*WORK REQUEST*. Only the line with "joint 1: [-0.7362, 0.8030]" and the lines after it, through the end of the material, belong in the answer; repeat them exactly.

*DATA SHOWN*.
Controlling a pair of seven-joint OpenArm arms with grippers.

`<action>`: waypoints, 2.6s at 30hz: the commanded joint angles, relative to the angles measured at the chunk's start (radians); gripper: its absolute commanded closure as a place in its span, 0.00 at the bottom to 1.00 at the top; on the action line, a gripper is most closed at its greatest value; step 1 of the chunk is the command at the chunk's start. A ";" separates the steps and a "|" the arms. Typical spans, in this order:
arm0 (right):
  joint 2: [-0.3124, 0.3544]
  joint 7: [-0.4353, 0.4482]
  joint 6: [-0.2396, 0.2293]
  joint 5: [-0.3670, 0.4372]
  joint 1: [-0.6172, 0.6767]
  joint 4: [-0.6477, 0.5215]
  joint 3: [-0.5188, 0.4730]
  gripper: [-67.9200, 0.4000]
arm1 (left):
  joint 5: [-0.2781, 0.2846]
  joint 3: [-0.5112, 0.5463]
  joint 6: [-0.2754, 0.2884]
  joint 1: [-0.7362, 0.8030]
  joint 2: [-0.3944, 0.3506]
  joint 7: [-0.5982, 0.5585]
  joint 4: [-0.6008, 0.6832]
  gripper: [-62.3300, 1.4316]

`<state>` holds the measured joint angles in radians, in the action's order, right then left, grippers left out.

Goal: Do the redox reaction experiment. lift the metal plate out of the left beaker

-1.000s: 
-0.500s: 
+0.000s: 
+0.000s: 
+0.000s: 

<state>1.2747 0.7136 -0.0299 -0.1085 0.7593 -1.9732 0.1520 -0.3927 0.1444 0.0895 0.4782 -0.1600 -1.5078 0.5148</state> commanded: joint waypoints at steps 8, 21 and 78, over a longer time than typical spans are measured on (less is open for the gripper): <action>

*EXPECTED OUTPUT*.
  joint 1: [-0.7362, 0.8030]
  joint 2: [-0.3944, 0.3506]
  joint 7: [-0.5982, 0.5585]
  joint 4: [-0.6008, 0.6832]
  gripper: [-62.3300, 1.4316]

`<state>` holds the measured joint angles in radians, in the action's order, right then left, grippers left out.

Goal: Do the redox reaction experiment. lift the metal plate out of the left beaker

-1.000s: 
-0.500s: 
+0.000s: 
+0.000s: 
+0.000s: 

<state>1.2747 0.7136 -0.0299 -0.1085 0.7593 -1.9732 0.1520 -0.3927 0.1444 0.0895 0.4782 -0.1600 -1.5078 0.5148</state> commanded: joint waypoints at steps 8, 21 and 78, over a longer time than typical spans are measured on (less is open for the gripper): <action>

Nothing more is needed for this answer.